What to produce — Each line of the data below between the one containing "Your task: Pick" and the one containing "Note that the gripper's", both included, is to be repeated exactly. Please omit pictures.

Exercise materials —
--------------------------------
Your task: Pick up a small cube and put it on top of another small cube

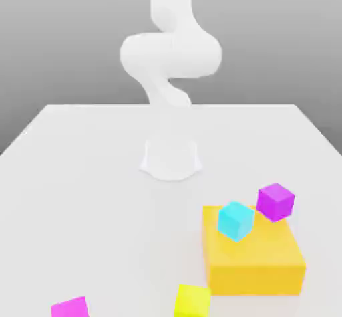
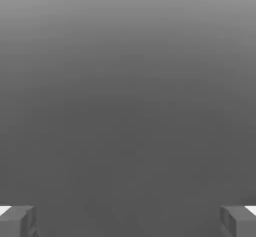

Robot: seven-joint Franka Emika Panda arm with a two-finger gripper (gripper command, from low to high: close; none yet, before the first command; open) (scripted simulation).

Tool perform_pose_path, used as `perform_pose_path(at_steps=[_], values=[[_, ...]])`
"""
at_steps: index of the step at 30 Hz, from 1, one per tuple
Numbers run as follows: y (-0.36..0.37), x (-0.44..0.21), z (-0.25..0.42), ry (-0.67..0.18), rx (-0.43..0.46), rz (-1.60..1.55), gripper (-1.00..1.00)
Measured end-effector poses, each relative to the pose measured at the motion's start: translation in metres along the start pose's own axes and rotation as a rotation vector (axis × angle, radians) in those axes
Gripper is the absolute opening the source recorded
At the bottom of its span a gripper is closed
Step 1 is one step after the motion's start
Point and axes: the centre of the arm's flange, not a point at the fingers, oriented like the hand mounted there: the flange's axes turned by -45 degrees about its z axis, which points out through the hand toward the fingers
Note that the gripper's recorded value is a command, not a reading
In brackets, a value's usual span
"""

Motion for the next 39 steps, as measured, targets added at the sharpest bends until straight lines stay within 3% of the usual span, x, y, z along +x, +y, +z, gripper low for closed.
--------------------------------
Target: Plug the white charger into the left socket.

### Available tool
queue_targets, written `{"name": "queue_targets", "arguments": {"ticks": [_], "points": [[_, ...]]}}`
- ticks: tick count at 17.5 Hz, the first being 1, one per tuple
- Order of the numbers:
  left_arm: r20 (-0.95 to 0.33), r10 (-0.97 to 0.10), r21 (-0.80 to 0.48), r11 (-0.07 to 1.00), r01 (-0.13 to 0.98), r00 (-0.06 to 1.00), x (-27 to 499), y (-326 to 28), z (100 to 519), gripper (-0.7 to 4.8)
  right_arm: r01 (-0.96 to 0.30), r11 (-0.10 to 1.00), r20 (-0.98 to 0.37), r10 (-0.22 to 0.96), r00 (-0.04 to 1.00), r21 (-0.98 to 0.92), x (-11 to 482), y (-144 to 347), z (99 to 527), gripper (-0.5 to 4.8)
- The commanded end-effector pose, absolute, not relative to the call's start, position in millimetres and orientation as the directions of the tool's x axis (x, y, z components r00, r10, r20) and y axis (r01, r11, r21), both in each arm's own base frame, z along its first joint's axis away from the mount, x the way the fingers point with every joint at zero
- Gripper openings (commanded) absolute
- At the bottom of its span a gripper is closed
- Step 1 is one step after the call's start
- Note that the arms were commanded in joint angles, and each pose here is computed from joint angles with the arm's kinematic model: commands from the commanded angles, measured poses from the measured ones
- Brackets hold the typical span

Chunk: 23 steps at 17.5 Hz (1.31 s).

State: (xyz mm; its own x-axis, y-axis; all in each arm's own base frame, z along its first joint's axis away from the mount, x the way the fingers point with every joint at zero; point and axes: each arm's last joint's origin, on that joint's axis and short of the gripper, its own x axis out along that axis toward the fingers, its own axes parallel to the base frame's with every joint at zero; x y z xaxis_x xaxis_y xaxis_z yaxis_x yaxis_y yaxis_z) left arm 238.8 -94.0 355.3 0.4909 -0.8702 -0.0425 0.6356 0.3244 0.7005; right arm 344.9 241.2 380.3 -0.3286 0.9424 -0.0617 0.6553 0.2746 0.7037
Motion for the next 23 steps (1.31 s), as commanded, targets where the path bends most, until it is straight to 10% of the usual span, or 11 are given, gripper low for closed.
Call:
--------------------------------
Result of this exercise —
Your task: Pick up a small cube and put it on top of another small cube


Robot: seven-joint Franka Emika Panda arm with a two-finger gripper (gripper command, from low to high: close; none yet, before the first command; open) (scripted simulation).

Tool perform_pose_path, used as `perform_pose_path(at_steps=[_], values=[[_, ...]])`
"""
at_steps: index of the step at 30 Hz, from 1, one per tuple
Numbers run as follows: y (-0.36..0.37), x (-0.44..0.21), z (-0.25..0.42), ry (-0.67..0.18), rx (-0.43..0.46), rz (-1.60..1.55), gripper (-1.00..1.00)
Measured end-effector poses, each relative to the pose measured at the motion's start: translation in metres along the start pose's own axes and rotation as a rotation vector (axis × angle, radians) in those axes
Gripper is the absolute opening the source recorded
At the bottom of its span a gripper is closed
Step 1 is one step after the motion's start
Point and axes: the centre of the arm's flange, not a point at the fingers, oriented like the hand mounted there: the flange's axes turned by -45 degrees about its z axis, which points out through the hand toward the fingers
Note that the gripper's recorded value is a command, not a reading

There is no more to this exercise.